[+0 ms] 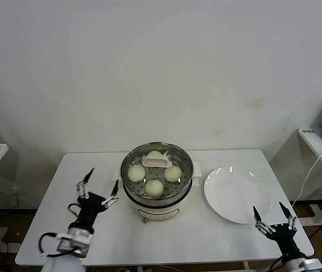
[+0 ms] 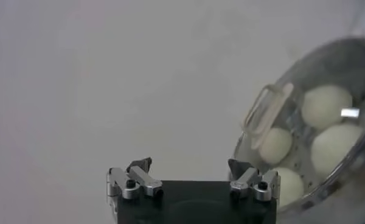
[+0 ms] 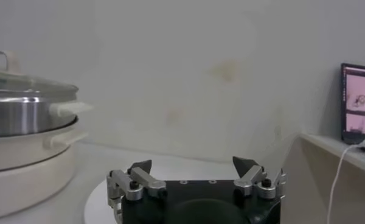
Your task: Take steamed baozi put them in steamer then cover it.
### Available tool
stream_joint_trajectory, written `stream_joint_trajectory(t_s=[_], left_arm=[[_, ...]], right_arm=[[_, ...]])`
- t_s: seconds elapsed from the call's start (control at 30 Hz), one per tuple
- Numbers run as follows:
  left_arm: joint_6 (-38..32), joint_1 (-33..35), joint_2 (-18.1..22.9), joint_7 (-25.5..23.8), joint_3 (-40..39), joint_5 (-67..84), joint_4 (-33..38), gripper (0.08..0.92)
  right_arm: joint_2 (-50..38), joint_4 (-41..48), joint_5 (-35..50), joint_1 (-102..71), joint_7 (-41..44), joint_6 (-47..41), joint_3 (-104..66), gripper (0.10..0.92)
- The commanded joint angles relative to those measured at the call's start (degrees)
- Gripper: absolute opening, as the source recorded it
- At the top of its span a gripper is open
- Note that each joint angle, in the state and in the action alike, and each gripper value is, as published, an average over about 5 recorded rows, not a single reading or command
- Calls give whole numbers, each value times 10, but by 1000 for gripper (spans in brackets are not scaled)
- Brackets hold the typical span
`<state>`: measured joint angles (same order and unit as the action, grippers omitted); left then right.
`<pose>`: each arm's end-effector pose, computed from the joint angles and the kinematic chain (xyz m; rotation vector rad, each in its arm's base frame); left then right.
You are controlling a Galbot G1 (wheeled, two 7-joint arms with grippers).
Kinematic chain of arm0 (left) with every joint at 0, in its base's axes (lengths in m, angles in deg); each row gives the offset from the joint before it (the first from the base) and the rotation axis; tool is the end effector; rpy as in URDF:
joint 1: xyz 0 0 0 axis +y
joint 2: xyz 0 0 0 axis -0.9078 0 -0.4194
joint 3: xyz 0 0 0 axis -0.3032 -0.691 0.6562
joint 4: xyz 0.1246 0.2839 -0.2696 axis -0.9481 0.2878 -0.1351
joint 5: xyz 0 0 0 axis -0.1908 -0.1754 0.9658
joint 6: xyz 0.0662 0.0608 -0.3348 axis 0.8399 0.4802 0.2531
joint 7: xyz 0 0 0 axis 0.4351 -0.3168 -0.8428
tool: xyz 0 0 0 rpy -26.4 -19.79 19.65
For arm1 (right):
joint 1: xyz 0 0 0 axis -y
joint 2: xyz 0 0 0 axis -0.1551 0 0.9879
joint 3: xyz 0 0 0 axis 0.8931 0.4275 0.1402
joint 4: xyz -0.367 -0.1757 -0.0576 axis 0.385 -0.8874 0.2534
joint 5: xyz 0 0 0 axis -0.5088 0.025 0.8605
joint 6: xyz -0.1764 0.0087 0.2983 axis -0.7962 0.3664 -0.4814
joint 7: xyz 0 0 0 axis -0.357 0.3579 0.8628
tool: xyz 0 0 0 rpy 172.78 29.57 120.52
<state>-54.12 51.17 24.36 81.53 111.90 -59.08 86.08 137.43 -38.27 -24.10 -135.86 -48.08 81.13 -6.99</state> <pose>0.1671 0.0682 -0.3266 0.1853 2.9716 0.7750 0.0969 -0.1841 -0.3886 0.0752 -3.1032 0.2045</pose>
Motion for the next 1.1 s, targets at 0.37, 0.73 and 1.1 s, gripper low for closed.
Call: stream_joint_trajectory(t_s=[0.37,0.73,1.1], left_arm=[[-196,125,93,53,96,190,-57,823],[-157,126,111,54,73,158,-51,823],[-105,124,122,53,73,147,-49,823]], right_arm=[[16,1,-5,10,1,28,17,823],[21,-4,-13,7,3,21,27,823],[16,-40,-11,-18,10,-38,51,823]])
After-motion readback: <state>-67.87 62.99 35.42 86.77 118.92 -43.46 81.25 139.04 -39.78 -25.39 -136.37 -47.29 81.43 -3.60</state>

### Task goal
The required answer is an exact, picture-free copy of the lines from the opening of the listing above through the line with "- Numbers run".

### Solution for this exercise
[+0 ms] 
[+0 ms] 
[+0 ms] 
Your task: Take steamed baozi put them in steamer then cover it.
### Available tool
stream_joint_trajectory, written `stream_joint_trajectory(t_s=[_], left_arm=[[_, ...]], right_arm=[[_, ...]])`
- t_s: seconds elapsed from the call's start (control at 30 Hz), one per tuple
- Numbers run as follows:

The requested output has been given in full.